- _WHAT TO PRODUCE_: Check every line below for the string "work". Copy the ones that have it.

START INPUT

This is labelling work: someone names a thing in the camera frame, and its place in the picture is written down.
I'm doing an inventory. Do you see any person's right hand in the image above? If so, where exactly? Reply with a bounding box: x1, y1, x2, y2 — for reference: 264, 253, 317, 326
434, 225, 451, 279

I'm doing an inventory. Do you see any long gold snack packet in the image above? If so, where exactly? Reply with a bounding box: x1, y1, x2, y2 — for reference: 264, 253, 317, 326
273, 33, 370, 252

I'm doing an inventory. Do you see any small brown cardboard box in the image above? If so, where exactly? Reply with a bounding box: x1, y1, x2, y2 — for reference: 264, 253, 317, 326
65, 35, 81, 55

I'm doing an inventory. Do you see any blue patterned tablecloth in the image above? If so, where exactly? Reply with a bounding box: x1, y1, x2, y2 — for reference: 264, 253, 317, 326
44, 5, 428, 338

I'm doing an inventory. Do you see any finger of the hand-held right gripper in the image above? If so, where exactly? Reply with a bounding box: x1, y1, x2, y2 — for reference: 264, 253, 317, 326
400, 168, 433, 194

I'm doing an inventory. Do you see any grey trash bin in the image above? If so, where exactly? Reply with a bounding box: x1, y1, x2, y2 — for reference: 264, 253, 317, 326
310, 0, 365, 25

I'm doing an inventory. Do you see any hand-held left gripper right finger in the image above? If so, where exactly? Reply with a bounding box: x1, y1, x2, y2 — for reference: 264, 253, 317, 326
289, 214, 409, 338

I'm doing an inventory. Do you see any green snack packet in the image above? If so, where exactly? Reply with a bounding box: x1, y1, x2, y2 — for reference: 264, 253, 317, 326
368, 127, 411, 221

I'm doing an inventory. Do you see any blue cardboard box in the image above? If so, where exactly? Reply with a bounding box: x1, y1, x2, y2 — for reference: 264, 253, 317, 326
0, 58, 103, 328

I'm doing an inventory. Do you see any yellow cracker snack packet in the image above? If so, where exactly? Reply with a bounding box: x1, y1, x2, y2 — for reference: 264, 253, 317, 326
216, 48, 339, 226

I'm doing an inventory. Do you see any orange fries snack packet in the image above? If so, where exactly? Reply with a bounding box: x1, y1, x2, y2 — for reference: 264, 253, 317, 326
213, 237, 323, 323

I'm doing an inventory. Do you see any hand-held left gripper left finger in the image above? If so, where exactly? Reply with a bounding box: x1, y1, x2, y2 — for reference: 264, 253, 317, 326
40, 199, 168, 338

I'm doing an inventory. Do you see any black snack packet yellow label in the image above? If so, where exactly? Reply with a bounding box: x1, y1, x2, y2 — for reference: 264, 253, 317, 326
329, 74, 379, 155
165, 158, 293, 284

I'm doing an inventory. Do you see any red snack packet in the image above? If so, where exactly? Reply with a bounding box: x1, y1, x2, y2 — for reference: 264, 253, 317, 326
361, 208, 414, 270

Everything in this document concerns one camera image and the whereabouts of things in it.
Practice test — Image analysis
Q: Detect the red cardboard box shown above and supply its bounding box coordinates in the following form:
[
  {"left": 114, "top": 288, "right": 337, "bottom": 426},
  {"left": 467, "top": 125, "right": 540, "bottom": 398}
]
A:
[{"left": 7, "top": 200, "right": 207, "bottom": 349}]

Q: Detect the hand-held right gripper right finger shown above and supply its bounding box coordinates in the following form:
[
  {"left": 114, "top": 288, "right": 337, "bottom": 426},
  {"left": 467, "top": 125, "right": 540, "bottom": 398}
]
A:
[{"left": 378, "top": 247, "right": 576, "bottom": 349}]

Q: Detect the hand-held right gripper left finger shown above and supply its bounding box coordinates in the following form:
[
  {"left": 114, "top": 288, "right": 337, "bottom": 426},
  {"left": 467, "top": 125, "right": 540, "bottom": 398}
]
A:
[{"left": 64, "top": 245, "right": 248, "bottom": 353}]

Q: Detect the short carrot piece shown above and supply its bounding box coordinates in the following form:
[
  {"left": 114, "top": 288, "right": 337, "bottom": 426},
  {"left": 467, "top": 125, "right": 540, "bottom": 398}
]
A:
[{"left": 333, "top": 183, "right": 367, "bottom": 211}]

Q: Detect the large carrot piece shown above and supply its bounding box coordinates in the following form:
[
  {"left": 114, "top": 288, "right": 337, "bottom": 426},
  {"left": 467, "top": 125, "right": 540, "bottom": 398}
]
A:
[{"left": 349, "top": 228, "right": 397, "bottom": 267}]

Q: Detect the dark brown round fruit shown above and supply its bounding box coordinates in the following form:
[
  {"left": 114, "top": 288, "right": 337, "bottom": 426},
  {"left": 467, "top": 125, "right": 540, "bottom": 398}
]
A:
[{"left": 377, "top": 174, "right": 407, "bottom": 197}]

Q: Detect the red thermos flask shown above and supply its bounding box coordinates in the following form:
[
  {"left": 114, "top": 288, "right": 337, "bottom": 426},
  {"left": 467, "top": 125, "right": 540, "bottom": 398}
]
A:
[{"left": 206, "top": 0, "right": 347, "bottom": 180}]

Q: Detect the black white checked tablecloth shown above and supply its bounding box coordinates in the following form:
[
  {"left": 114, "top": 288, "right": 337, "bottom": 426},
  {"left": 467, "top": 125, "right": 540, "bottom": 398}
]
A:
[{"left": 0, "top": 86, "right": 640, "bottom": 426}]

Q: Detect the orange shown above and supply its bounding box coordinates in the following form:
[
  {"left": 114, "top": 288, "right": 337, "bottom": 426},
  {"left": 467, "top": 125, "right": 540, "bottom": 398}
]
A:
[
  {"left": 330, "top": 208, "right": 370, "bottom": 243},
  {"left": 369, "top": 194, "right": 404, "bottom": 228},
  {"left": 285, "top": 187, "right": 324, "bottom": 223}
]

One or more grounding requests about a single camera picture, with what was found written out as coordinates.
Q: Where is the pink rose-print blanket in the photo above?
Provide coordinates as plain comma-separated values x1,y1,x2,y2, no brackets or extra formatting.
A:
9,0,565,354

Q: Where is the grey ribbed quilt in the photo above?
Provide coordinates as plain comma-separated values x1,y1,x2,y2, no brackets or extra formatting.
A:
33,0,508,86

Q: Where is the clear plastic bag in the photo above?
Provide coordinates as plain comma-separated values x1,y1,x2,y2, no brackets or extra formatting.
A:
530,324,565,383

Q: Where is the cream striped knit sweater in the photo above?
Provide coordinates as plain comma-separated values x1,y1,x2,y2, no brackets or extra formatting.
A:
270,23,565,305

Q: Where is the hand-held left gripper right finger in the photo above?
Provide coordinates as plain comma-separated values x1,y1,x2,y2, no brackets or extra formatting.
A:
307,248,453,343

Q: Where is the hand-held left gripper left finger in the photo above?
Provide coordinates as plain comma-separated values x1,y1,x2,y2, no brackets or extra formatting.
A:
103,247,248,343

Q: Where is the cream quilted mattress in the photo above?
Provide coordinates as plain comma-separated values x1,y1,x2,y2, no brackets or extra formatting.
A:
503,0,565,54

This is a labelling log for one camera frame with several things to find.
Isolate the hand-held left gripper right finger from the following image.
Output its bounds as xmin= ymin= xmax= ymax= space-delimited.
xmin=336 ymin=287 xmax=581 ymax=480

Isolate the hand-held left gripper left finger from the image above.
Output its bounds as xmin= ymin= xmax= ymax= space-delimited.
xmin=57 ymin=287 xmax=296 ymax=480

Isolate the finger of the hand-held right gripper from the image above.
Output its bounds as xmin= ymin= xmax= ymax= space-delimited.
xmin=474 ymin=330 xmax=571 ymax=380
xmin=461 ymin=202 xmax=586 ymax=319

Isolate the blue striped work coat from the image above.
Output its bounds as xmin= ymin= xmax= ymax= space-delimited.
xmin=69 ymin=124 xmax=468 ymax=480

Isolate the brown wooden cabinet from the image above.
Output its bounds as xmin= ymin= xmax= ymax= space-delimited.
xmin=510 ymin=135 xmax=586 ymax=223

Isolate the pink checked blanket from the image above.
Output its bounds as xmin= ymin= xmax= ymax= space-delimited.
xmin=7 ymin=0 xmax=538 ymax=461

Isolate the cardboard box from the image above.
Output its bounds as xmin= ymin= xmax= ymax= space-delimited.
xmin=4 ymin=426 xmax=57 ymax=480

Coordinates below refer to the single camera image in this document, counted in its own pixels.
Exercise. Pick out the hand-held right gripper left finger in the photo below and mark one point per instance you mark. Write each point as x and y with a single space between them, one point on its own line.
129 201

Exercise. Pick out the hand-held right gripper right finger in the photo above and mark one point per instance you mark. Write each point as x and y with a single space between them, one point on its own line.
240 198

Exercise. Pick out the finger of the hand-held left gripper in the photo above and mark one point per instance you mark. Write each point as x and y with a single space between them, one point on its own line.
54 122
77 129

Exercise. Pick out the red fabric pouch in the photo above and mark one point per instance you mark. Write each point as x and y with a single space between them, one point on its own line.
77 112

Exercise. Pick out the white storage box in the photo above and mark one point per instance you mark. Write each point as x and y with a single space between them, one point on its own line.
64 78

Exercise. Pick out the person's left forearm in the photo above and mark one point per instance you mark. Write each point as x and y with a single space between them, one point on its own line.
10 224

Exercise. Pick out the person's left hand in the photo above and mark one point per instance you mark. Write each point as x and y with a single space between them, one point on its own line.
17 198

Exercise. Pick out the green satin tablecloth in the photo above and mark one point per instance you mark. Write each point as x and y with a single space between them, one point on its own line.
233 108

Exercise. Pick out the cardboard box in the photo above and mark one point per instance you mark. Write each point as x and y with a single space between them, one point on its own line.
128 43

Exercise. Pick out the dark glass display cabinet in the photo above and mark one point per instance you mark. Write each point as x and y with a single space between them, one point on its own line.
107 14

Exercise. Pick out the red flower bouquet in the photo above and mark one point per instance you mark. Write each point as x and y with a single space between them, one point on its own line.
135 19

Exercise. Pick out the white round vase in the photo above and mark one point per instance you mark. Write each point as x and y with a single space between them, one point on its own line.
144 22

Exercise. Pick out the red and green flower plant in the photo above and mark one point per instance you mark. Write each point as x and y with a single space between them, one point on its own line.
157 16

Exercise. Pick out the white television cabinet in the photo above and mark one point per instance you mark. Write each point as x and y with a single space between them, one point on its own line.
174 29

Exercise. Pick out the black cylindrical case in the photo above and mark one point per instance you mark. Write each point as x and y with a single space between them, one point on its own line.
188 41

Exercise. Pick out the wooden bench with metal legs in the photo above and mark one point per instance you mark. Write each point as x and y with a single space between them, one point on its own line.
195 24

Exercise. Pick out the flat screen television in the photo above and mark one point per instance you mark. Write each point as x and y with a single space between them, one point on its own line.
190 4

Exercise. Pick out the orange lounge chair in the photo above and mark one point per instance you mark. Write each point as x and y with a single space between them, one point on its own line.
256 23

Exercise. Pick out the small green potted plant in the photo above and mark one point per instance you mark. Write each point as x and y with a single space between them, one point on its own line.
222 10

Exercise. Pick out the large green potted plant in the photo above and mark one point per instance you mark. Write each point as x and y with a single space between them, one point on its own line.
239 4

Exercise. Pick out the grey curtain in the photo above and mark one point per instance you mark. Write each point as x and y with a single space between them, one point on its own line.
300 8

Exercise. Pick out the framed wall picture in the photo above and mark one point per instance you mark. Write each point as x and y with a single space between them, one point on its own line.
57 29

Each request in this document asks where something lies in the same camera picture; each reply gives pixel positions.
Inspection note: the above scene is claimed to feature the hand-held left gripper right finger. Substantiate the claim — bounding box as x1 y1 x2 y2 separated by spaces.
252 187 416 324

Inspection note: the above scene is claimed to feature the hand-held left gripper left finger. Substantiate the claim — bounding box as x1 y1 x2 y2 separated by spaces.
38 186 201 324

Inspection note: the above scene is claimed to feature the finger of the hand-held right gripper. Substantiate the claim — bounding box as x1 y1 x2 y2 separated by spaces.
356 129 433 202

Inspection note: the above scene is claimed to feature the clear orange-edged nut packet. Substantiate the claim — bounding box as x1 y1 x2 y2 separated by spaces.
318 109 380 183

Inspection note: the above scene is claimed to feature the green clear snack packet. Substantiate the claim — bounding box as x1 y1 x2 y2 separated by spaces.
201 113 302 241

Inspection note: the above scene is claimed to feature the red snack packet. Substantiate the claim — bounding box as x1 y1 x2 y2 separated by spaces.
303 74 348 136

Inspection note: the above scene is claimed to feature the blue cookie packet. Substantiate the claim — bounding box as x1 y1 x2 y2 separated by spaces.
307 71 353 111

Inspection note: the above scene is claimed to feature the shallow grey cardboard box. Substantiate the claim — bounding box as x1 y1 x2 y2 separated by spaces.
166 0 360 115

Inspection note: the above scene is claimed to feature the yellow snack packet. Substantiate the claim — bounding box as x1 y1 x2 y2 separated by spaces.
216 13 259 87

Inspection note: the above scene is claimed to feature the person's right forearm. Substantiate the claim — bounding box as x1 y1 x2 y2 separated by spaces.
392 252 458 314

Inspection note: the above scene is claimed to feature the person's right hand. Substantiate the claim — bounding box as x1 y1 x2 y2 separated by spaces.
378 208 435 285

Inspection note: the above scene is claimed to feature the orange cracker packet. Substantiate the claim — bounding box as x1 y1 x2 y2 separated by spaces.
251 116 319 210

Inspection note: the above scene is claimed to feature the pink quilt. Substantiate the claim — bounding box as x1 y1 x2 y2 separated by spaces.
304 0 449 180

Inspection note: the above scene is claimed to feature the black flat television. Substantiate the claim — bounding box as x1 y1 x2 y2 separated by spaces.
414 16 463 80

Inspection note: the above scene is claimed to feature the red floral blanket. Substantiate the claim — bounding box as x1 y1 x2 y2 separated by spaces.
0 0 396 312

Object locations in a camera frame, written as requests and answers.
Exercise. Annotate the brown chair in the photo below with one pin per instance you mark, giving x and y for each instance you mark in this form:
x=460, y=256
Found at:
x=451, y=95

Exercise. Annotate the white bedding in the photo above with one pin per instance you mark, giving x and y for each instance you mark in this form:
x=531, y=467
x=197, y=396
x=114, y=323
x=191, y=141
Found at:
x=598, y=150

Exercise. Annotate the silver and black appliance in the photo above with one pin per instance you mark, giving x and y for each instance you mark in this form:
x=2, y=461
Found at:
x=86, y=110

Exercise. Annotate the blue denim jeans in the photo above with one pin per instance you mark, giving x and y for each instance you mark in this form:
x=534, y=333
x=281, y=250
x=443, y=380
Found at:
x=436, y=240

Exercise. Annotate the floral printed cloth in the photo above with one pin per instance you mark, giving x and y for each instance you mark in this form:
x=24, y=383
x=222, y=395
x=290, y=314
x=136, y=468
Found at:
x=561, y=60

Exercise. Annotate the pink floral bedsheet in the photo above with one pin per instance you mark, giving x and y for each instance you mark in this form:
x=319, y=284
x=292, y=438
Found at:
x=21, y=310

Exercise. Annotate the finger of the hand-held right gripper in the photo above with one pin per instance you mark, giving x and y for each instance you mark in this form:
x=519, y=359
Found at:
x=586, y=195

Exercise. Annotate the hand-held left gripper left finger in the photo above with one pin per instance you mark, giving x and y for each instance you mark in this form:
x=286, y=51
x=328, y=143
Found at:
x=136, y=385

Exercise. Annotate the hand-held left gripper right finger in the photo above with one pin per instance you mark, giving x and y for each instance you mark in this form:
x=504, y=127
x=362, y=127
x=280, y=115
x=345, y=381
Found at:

END INPUT

- _RESULT OF THE TASK_:
This is labelling work: someone names a thing in the camera frame, and its place in the picture is written down.
Isolate the blue striped work coat from the image above.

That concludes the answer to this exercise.